What you will do>
Wherever the string "this" shows up in the data below, copy the whole line.

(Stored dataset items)
[Start of Attachment]
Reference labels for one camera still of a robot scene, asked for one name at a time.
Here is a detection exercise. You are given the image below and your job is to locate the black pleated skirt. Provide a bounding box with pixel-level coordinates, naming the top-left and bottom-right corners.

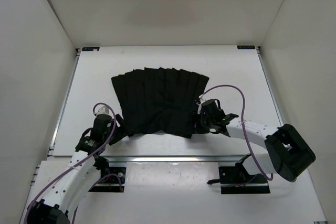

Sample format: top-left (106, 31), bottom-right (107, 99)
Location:
top-left (111, 68), bottom-right (209, 138)

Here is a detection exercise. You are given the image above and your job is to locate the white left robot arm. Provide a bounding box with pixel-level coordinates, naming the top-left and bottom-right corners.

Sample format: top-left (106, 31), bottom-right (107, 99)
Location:
top-left (24, 114), bottom-right (123, 223)

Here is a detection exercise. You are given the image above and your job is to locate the left corner marker sticker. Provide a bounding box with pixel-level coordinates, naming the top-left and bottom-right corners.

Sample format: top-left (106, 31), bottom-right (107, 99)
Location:
top-left (82, 47), bottom-right (100, 51)

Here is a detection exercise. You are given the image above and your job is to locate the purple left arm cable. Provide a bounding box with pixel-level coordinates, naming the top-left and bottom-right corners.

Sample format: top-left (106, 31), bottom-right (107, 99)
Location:
top-left (25, 102), bottom-right (123, 222)

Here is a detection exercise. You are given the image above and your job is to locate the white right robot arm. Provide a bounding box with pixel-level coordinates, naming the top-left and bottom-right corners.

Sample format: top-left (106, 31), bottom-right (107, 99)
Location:
top-left (195, 99), bottom-right (316, 182)

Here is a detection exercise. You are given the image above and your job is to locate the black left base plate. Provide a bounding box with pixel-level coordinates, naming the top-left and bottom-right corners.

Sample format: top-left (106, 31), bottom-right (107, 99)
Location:
top-left (89, 163), bottom-right (127, 193)

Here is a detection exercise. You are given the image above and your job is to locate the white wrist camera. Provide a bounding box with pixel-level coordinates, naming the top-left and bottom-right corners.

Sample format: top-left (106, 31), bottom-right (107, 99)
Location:
top-left (196, 94), bottom-right (205, 114)
top-left (93, 105), bottom-right (109, 116)

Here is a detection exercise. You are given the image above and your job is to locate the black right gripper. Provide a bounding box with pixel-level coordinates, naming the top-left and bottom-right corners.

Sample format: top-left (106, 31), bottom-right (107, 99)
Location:
top-left (184, 111), bottom-right (214, 135)

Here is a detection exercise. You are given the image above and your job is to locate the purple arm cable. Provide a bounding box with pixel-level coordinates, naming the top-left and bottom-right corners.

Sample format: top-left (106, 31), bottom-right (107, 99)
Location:
top-left (25, 102), bottom-right (123, 222)
top-left (201, 84), bottom-right (274, 182)

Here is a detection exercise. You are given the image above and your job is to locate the aluminium table edge rail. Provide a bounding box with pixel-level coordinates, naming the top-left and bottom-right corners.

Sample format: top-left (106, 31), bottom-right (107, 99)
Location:
top-left (106, 155), bottom-right (244, 163)

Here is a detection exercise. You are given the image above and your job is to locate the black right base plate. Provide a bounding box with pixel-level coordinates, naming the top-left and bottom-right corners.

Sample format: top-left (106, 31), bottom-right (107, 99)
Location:
top-left (207, 166), bottom-right (270, 195)

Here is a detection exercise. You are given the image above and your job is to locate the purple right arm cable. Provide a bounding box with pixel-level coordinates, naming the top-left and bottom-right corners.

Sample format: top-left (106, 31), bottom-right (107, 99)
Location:
top-left (201, 84), bottom-right (274, 182)

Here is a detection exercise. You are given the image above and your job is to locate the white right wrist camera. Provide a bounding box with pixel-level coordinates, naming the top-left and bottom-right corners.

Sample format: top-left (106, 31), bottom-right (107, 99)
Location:
top-left (196, 94), bottom-right (205, 114)

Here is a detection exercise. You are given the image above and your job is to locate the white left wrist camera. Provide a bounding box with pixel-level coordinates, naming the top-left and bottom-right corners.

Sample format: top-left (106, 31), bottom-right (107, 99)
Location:
top-left (93, 105), bottom-right (109, 116)

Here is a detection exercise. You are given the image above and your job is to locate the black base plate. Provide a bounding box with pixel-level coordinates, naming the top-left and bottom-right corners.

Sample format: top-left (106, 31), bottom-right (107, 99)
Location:
top-left (89, 163), bottom-right (127, 193)
top-left (207, 166), bottom-right (270, 195)

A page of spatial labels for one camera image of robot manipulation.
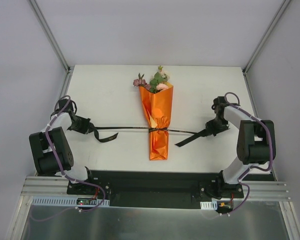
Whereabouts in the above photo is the orange wrapping paper sheet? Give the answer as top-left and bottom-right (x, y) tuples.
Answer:
(138, 83), (174, 161)

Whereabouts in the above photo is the black ribbon with gold text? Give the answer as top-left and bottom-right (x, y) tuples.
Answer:
(92, 126), (207, 148)

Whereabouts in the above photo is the mauve fake rose stem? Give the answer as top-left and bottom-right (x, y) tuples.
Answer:
(133, 73), (151, 91)

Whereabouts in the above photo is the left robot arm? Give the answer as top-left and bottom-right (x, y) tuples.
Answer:
(29, 95), (96, 195)

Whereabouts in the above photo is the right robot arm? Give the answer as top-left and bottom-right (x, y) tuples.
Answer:
(204, 96), (276, 198)

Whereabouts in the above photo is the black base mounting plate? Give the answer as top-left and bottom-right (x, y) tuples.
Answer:
(66, 170), (244, 209)

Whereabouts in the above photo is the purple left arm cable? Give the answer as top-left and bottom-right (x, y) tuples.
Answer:
(45, 94), (106, 208)

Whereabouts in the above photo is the right white slotted cable duct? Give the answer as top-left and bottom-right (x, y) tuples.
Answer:
(199, 201), (232, 211)

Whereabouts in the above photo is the white slotted cable duct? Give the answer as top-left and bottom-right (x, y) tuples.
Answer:
(199, 201), (232, 211)
(32, 196), (110, 208)

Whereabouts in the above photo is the left white slotted cable duct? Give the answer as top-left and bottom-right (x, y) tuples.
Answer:
(32, 196), (110, 208)

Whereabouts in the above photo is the left aluminium frame post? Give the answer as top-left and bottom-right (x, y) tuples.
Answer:
(27, 0), (71, 74)

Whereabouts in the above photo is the aluminium frame post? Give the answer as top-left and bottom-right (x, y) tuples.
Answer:
(27, 0), (71, 74)
(242, 0), (293, 76)

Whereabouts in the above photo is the right aluminium frame post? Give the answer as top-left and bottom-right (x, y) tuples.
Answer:
(242, 0), (293, 76)

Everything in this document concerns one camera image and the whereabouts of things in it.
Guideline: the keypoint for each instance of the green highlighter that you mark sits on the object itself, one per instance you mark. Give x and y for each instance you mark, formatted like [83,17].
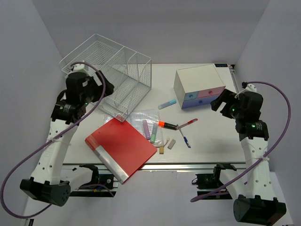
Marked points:
[154,132]

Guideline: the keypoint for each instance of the grey eraser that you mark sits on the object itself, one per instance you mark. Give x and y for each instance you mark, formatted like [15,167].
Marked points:
[171,144]

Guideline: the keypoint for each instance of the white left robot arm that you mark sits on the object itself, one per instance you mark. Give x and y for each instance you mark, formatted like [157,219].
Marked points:
[45,183]

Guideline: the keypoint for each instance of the periwinkle blue drawer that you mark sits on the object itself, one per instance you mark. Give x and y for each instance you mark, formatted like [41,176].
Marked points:
[198,102]

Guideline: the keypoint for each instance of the tan eraser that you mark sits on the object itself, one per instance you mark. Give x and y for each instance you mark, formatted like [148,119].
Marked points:
[161,150]

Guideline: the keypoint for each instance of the orange black highlighter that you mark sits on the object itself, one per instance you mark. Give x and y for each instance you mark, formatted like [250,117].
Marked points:
[167,125]

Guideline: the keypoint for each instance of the white mini drawer cabinet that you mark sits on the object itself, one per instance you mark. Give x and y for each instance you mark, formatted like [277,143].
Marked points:
[196,79]

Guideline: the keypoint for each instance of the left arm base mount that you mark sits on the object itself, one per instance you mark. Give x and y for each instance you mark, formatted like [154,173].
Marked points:
[100,184]

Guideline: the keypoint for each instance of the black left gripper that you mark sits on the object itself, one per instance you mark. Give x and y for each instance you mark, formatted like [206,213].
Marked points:
[90,81]

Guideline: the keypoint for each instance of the red pen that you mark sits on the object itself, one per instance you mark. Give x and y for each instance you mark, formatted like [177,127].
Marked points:
[188,123]

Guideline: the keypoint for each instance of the red folder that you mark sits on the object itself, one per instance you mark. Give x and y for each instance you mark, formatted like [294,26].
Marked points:
[121,148]

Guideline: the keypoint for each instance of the blue highlighter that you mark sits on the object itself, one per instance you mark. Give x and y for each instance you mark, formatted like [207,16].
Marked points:
[167,104]

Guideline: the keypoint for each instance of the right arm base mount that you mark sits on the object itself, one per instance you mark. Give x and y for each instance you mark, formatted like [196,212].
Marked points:
[207,182]

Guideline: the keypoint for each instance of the light blue drawer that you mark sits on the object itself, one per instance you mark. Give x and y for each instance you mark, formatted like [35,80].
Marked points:
[191,96]

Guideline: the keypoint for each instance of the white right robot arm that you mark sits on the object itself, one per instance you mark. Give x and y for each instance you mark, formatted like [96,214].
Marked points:
[255,201]

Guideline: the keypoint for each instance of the blue label sticker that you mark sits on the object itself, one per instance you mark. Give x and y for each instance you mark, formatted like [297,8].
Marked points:
[221,65]

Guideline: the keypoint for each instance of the blue pen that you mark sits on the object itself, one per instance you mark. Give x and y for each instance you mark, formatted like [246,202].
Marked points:
[185,139]

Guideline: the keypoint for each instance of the purple highlighter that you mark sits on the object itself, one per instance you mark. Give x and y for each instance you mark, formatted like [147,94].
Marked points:
[146,130]

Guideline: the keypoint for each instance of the white wire mesh organizer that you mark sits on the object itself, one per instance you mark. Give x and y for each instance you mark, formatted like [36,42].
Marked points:
[128,70]

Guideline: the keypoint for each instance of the clear plastic bag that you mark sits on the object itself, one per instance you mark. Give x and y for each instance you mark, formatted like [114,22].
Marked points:
[151,117]

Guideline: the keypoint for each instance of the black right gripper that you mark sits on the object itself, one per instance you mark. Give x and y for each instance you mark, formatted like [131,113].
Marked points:
[228,97]

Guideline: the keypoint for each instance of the pink drawer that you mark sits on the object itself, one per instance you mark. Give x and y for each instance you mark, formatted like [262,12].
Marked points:
[210,92]

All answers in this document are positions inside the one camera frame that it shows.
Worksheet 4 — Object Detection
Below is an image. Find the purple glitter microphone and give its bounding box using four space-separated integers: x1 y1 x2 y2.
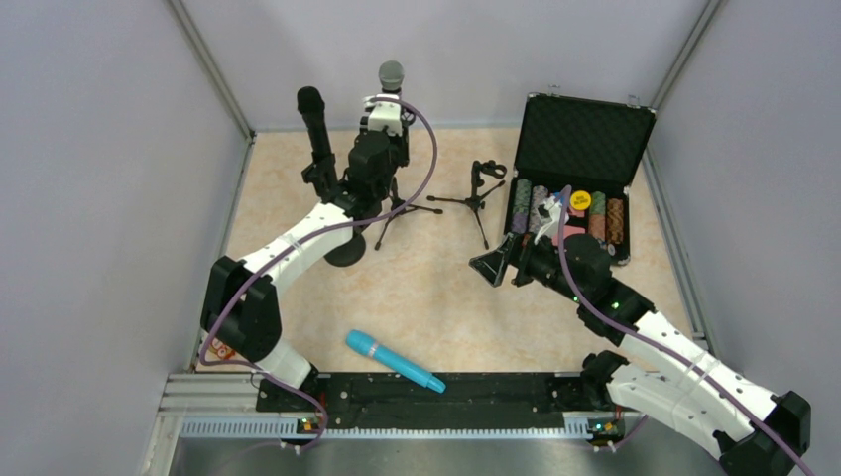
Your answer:
378 59 405 95

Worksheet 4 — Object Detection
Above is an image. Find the black tripod shock-mount stand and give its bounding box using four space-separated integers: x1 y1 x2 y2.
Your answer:
374 178 443 251

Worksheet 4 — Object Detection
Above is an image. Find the black microphone orange end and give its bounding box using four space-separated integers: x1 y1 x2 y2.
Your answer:
297 86 337 197

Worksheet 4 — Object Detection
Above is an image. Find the black round-base mic stand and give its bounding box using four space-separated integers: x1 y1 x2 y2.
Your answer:
300 154 368 269

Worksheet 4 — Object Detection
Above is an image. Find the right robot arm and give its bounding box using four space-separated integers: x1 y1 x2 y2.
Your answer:
469 197 812 475

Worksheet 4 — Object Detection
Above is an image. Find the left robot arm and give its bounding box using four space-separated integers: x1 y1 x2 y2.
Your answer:
200 86 414 389

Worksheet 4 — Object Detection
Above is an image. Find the black tripod stand with clip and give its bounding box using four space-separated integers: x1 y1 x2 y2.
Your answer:
426 160 508 250

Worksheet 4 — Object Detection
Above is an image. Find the red playing card deck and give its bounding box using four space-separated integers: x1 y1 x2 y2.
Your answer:
557 224 587 239

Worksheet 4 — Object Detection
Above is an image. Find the purple poker chip stack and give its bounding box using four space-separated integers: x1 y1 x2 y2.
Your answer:
510 178 532 234

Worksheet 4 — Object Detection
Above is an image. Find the blue orange poker chip stack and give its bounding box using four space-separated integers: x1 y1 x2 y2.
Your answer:
528 185 549 235

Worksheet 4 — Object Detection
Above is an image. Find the yellow dealer chip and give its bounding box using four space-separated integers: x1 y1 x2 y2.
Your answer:
570 190 592 212

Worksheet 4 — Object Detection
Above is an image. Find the green poker chip stack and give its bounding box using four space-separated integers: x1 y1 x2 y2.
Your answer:
587 191 607 243

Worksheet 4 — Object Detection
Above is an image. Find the brown poker chip stack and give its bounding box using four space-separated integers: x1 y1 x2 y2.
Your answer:
606 198 625 245

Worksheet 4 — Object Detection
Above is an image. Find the black poker chip case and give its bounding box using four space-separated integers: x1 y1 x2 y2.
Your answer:
504 93 657 266

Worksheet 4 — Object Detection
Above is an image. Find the teal toy microphone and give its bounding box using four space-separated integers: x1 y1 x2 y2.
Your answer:
345 329 446 394

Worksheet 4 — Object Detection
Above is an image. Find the white cable duct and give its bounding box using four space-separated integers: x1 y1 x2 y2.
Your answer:
183 412 622 454

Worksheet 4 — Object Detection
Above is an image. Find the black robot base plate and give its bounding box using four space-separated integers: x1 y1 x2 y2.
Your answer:
256 354 634 434

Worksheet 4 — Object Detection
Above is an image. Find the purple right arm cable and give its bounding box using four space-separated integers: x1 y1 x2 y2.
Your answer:
554 184 816 476

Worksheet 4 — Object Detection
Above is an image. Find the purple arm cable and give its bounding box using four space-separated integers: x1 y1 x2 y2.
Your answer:
554 184 816 476
196 96 439 454

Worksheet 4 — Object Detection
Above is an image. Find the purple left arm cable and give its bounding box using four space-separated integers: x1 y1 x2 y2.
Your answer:
196 96 439 454
[End of Attachment]
Answer area>
Everything in this document concerns one camera image and the whereabouts of things in it.
All answers in this document are positions inside the one camera frame that it shows.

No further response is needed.